A faithful transcript of all the lines below, with no pictures, is the goal here.

=== SUPPLIED MATERIAL ===

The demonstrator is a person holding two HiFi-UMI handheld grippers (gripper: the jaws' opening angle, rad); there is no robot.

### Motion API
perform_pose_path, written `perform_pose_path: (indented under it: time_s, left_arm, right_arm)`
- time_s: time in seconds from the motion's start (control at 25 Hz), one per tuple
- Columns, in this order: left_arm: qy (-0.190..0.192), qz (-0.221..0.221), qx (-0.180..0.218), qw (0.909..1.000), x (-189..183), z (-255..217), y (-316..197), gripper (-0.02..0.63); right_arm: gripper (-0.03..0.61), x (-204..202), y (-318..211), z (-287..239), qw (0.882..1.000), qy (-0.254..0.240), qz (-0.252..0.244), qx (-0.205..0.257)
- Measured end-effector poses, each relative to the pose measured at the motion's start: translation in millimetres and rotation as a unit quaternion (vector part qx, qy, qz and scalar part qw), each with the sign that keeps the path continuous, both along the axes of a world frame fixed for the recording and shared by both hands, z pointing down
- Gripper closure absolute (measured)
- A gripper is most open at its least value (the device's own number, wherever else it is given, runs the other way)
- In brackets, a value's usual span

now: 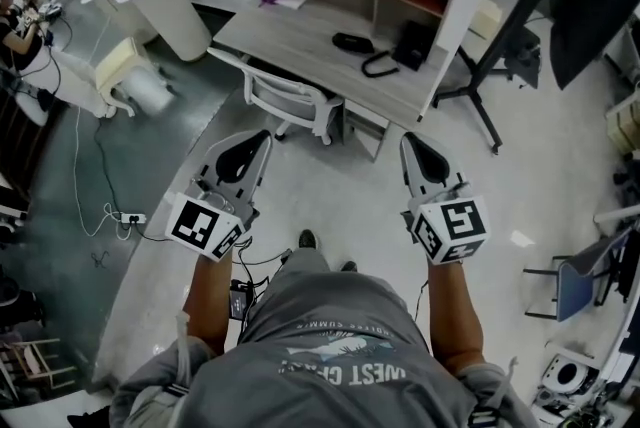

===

FINISHED EXERCISE:
The demonstrator is a person holding two HiFi-UMI handheld grippers (gripper: the jaws' opening angle, rad); there is no robot.

### Motion API
perform_pose_path, written `perform_pose_path: (indented under it: time_s, left_arm, right_arm)`
- time_s: time in seconds from the motion's start (control at 25 Hz), one per tuple
- Columns, in this order: left_arm: qy (-0.190..0.192), qz (-0.221..0.221), qx (-0.180..0.218), qw (0.909..1.000), x (-189..183), z (-255..217), y (-316..197), gripper (-0.02..0.63); right_arm: gripper (-0.03..0.61), x (-204..202), y (-318..211), z (-287..239), qw (0.882..1.000), qy (-0.254..0.240), qz (-0.252..0.244), qx (-0.205..0.257)
- Measured end-effector poses, each relative to the pose measured at the motion's start: translation in millimetres and rotation as a unit quaternion (vector part qx, qy, qz and scalar part qw), each with the sign that keeps the path continuous, both along the axes of a world frame fixed for the recording and shared by both hands, z pointing down
- Gripper closure absolute (measured)
- A gripper is most open at its least value (the device's own number, wherever else it is given, runs the other way)
- In brackets, a value's usual span

now: 

Work on this exercise has been completed.